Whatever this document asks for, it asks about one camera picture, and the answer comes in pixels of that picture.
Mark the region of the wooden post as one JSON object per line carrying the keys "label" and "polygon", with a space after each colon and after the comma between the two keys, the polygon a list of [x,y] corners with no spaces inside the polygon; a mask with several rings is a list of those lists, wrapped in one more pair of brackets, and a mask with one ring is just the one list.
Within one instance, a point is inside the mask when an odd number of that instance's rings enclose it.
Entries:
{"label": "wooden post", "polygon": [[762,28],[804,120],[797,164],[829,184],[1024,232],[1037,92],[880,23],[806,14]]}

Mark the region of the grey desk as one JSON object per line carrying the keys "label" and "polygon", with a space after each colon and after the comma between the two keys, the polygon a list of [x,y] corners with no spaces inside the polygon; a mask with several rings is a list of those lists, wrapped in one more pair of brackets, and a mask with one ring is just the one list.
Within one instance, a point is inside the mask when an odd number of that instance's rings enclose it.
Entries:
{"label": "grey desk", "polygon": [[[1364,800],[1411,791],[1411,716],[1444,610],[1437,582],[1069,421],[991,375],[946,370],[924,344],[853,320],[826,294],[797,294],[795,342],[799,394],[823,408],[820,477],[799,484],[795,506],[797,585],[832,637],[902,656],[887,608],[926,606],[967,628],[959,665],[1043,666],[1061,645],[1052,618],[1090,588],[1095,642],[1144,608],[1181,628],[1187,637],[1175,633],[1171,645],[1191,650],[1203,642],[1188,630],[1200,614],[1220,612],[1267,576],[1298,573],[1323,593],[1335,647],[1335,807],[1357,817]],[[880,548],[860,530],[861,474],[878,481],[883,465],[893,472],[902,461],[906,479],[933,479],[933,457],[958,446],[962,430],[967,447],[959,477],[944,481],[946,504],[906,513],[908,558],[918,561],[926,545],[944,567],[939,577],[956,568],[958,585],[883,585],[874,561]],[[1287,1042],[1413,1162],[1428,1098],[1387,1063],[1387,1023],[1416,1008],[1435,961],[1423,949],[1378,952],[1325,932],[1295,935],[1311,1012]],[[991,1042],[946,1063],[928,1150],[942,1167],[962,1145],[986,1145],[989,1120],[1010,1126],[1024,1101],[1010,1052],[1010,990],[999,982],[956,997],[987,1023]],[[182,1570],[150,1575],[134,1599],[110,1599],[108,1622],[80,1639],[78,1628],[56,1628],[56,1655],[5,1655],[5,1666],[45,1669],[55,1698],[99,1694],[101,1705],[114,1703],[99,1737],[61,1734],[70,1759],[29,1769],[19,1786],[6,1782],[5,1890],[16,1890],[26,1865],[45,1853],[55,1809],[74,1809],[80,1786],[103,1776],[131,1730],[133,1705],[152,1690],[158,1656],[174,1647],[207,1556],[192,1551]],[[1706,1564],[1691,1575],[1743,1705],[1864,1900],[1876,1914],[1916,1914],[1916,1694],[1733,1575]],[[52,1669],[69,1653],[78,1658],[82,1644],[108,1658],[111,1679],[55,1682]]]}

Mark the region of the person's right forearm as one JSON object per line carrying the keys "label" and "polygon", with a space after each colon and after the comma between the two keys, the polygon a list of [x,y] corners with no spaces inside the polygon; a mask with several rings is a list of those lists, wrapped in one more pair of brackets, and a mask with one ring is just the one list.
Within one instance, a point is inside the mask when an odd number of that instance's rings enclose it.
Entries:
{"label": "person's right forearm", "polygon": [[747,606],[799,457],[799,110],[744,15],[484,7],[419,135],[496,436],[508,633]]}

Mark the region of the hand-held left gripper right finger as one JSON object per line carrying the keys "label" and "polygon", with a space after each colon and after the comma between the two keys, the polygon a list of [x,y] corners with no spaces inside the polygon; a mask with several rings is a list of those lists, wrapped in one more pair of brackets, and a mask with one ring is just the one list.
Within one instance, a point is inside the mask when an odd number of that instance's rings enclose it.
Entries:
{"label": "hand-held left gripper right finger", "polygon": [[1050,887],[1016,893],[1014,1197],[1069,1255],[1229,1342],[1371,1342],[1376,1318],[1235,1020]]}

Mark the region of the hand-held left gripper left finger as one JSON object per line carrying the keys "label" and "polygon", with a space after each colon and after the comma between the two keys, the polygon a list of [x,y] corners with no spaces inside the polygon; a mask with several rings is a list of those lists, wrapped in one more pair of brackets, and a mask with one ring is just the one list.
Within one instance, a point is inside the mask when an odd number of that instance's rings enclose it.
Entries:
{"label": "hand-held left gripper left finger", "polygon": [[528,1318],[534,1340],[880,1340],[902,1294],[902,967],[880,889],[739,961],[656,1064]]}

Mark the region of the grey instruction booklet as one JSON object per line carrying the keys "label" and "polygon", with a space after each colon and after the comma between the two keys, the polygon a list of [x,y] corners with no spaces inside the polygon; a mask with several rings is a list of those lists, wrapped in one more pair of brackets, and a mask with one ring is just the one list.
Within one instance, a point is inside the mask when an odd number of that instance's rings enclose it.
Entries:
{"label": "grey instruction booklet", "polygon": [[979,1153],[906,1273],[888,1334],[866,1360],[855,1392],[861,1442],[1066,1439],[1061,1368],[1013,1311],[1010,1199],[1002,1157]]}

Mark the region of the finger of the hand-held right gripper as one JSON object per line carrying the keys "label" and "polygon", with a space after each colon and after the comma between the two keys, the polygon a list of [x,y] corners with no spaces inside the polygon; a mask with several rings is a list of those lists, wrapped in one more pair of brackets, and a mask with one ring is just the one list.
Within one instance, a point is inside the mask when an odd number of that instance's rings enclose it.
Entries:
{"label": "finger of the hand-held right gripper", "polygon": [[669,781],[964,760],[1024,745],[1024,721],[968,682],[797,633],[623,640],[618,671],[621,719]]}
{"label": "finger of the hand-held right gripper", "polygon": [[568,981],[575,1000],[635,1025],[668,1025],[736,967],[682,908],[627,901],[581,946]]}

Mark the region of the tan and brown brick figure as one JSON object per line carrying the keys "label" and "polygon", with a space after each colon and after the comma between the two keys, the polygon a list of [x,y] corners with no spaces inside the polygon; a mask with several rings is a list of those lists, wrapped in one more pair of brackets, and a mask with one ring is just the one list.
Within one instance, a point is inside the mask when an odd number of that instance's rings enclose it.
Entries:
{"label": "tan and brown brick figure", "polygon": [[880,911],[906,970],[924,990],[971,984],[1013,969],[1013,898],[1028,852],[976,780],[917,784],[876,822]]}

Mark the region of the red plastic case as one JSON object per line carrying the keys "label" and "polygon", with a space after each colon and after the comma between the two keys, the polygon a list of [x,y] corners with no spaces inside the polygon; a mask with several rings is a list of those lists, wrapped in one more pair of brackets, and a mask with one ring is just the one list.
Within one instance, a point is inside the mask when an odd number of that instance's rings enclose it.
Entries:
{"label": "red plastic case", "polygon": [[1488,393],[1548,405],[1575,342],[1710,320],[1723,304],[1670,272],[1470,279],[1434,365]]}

● ● ●

> _EXERCISE AIM_: Set down the entries again exactly as they are.

> _RESULT_:
Whatever this document asks for, it asks about one camera picture, and the answer comes in pixels of that picture.
Mark the region of the wooden post as one JSON object per line carrying the keys "label" and "polygon", with a space after each colon and after the comma between the two keys, the polygon a list of [x,y] corners with no spaces inside the polygon; a mask with several rings is a list of those lists, wrapped in one more pair of brackets, and a mask with one ring is just the one list.
Within one instance, a point is inside the mask when an odd number of that instance's rings enclose it.
Entries:
{"label": "wooden post", "polygon": [[762,28],[804,120],[797,164],[829,184],[1024,232],[1037,92],[880,23],[806,14]]}

Mark the region of the grey desk as one JSON object per line carrying the keys "label" and "polygon", with a space after each colon and after the comma between the two keys, the polygon a list of [x,y] corners with no spaces inside the polygon; a mask with several rings is a list of those lists, wrapped in one more pair of brackets, and a mask with one ring is just the one list.
Within one instance, a point is inside the mask when an odd number of that instance's rings enclose it.
Entries:
{"label": "grey desk", "polygon": [[[1364,800],[1411,791],[1411,716],[1444,610],[1437,582],[1069,421],[991,375],[946,370],[924,344],[853,320],[826,294],[797,294],[795,342],[799,394],[823,408],[820,477],[799,484],[795,506],[797,585],[832,637],[902,656],[887,608],[926,606],[967,628],[959,665],[1043,666],[1061,645],[1052,618],[1090,588],[1095,642],[1144,608],[1181,628],[1187,637],[1175,633],[1171,645],[1191,650],[1203,642],[1188,630],[1200,614],[1220,612],[1267,576],[1298,573],[1323,593],[1335,647],[1335,807],[1357,817]],[[880,548],[860,530],[861,474],[878,481],[883,465],[893,472],[902,461],[906,479],[933,479],[933,457],[958,446],[962,430],[967,447],[959,477],[944,481],[946,504],[906,513],[908,558],[918,561],[926,545],[944,567],[939,577],[956,568],[958,585],[883,585],[874,561]],[[1287,1042],[1413,1162],[1428,1098],[1387,1063],[1387,1023],[1416,1008],[1435,961],[1423,949],[1378,952],[1325,932],[1295,935],[1311,1012]],[[991,1042],[946,1063],[928,1150],[942,1167],[962,1145],[986,1145],[989,1120],[1010,1126],[1024,1101],[1010,1052],[1010,990],[999,982],[956,997],[987,1023]],[[182,1570],[150,1575],[134,1599],[110,1599],[108,1622],[80,1639],[78,1628],[56,1628],[56,1655],[5,1655],[5,1666],[45,1669],[55,1698],[99,1694],[101,1705],[114,1703],[99,1737],[61,1734],[70,1759],[29,1769],[19,1786],[6,1782],[5,1890],[16,1890],[26,1865],[45,1853],[55,1809],[74,1809],[80,1786],[103,1776],[131,1730],[133,1705],[152,1690],[158,1656],[174,1647],[207,1556],[192,1551]],[[1706,1564],[1691,1575],[1743,1705],[1864,1900],[1876,1914],[1916,1914],[1916,1694],[1733,1575]],[[52,1669],[69,1653],[78,1658],[82,1644],[108,1658],[111,1679],[55,1682]]]}

Mark the region of the person's right forearm as one JSON object per line carrying the keys "label" and "polygon", with a space after each colon and after the comma between the two keys, the polygon a list of [x,y] corners with no spaces inside the polygon; a mask with several rings is a list of those lists, wrapped in one more pair of brackets, and a mask with one ring is just the one list.
Within one instance, a point is inside the mask when an odd number of that instance's rings enclose it.
Entries:
{"label": "person's right forearm", "polygon": [[747,606],[799,457],[799,110],[744,15],[484,7],[419,135],[496,436],[508,633]]}

Mark the region of the hand-held left gripper right finger as one JSON object per line carrying the keys "label" and "polygon", with a space after each colon and after the comma between the two keys, the polygon a list of [x,y] corners with no spaces inside the polygon; a mask with several rings is a list of those lists, wrapped in one more pair of brackets, and a mask with one ring is just the one list.
Within one instance, a point is inside the mask when an odd number of that instance's rings enclose it.
Entries:
{"label": "hand-held left gripper right finger", "polygon": [[1050,887],[1016,893],[1014,1197],[1069,1255],[1229,1342],[1371,1342],[1376,1318],[1235,1020]]}

Mark the region of the hand-held left gripper left finger as one JSON object per line carrying the keys "label" and "polygon", with a space after each colon and after the comma between the two keys, the polygon a list of [x,y] corners with no spaces inside the polygon; a mask with several rings is a list of those lists, wrapped in one more pair of brackets, and a mask with one ring is just the one list.
Within one instance, a point is inside the mask when an odd number of that instance's rings enclose it.
Entries:
{"label": "hand-held left gripper left finger", "polygon": [[528,1318],[534,1340],[880,1340],[902,1294],[902,967],[880,889],[739,961],[656,1064]]}

Mark the region of the grey instruction booklet as one JSON object per line carrying the keys "label" and "polygon", with a space after each colon and after the comma between the two keys, the polygon a list of [x,y] corners with no spaces inside the polygon; a mask with several rings is a list of those lists, wrapped in one more pair of brackets, and a mask with one ring is just the one list.
Within one instance, a point is inside the mask when an odd number of that instance's rings enclose it.
Entries:
{"label": "grey instruction booklet", "polygon": [[979,1153],[906,1273],[888,1334],[866,1360],[855,1392],[861,1442],[1066,1439],[1061,1368],[1013,1311],[1010,1199],[1002,1157]]}

Mark the region of the finger of the hand-held right gripper as one JSON object per line carrying the keys "label" and "polygon", with a space after each colon and after the comma between the two keys, the polygon a list of [x,y] corners with no spaces inside the polygon; a mask with several rings is a list of those lists, wrapped in one more pair of brackets, and a mask with one ring is just the one list.
Within one instance, a point is inside the mask when an odd number of that instance's rings enclose it.
Entries:
{"label": "finger of the hand-held right gripper", "polygon": [[669,781],[964,760],[1024,745],[1024,721],[968,682],[797,633],[623,640],[618,671],[621,719]]}
{"label": "finger of the hand-held right gripper", "polygon": [[568,981],[575,1000],[635,1025],[668,1025],[736,967],[682,908],[627,901],[581,946]]}

Mark the region of the tan and brown brick figure as one JSON object per line carrying the keys "label" and "polygon", with a space after each colon and after the comma between the two keys, the polygon a list of [x,y] corners with no spaces inside the polygon; a mask with several rings is a list of those lists, wrapped in one more pair of brackets, and a mask with one ring is just the one list.
Within one instance, a point is inside the mask when an odd number of that instance's rings enclose it.
Entries:
{"label": "tan and brown brick figure", "polygon": [[880,911],[906,970],[924,990],[971,984],[1013,969],[1013,898],[1028,852],[976,780],[917,784],[876,822]]}

Mark the region of the red plastic case as one JSON object per line carrying the keys "label" and "polygon", with a space after each colon and after the comma between the two keys, the polygon a list of [x,y] corners with no spaces inside the polygon; a mask with several rings is a list of those lists, wrapped in one more pair of brackets, and a mask with one ring is just the one list.
Within one instance, a point is inside the mask when an odd number of that instance's rings enclose it.
Entries:
{"label": "red plastic case", "polygon": [[1488,393],[1548,405],[1575,342],[1710,320],[1723,304],[1670,272],[1470,279],[1434,365]]}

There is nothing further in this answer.